▶ **Work instructions**: Both the line below containing "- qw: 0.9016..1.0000" and the line containing "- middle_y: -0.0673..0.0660", along with every line between them, should be repeated exactly; no other line belongs in the answer.

*** Data segment ***

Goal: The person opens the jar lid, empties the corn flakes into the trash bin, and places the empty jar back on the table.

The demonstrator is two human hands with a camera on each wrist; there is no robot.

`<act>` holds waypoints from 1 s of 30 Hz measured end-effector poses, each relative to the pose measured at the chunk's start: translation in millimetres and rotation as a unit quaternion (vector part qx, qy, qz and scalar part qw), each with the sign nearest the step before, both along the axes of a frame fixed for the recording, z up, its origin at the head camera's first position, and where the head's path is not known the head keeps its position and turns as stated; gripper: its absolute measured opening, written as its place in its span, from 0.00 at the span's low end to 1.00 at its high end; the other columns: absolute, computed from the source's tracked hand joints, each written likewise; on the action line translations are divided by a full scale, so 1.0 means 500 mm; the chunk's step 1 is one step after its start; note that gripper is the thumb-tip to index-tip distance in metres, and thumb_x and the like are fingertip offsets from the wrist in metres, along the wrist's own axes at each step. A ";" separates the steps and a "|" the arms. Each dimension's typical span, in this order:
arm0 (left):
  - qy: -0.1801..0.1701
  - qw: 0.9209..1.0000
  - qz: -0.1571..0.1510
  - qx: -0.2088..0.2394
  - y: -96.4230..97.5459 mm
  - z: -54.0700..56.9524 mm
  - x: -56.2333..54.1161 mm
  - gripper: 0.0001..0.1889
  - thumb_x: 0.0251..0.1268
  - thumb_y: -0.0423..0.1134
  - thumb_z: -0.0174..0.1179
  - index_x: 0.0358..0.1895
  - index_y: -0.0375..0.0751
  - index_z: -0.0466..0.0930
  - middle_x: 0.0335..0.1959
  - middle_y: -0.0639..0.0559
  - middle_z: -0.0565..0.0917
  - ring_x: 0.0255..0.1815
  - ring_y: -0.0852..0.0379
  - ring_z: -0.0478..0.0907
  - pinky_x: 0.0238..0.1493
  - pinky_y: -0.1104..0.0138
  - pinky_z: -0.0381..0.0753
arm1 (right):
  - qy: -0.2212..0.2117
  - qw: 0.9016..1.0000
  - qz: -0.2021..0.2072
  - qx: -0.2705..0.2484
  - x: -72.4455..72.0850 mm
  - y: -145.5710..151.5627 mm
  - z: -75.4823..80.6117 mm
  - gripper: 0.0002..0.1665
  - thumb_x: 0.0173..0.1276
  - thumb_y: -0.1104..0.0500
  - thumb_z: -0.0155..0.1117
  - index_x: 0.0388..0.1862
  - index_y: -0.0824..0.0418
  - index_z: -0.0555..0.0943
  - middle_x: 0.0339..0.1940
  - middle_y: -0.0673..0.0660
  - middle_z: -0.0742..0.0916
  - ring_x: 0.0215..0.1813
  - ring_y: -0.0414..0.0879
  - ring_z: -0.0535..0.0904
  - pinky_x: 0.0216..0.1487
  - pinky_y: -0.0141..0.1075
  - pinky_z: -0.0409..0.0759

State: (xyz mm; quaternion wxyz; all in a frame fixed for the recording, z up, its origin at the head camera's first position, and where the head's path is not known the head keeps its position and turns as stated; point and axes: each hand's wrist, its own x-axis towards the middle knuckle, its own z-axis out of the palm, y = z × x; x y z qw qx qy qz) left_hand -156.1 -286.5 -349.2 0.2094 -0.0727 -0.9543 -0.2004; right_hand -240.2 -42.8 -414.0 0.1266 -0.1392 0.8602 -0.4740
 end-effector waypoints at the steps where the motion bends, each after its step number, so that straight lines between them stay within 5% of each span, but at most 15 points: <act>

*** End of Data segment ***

▶ **Answer box**:
  - qw: 0.9016..1.0000
  - qz: -0.2021..0.2072
  - qx: -0.2705..0.2484
  - x: -72.4455..72.0850 mm
  - y: -145.5710..151.5627 mm
  - z: -75.4823..80.6117 mm
  - gripper: 0.0002..0.1665
  - thumb_x: 0.0173..0.1276
  - thumb_y: -0.1104..0.0500
  - thumb_z: -0.0155..0.1117
  - index_x: 0.0388..0.1862
  - index_y: -0.0824..0.0418
  - index_z: -0.0555..0.0943
  - middle_x: 0.0339..0.1940
  - middle_y: -0.0673..0.0660

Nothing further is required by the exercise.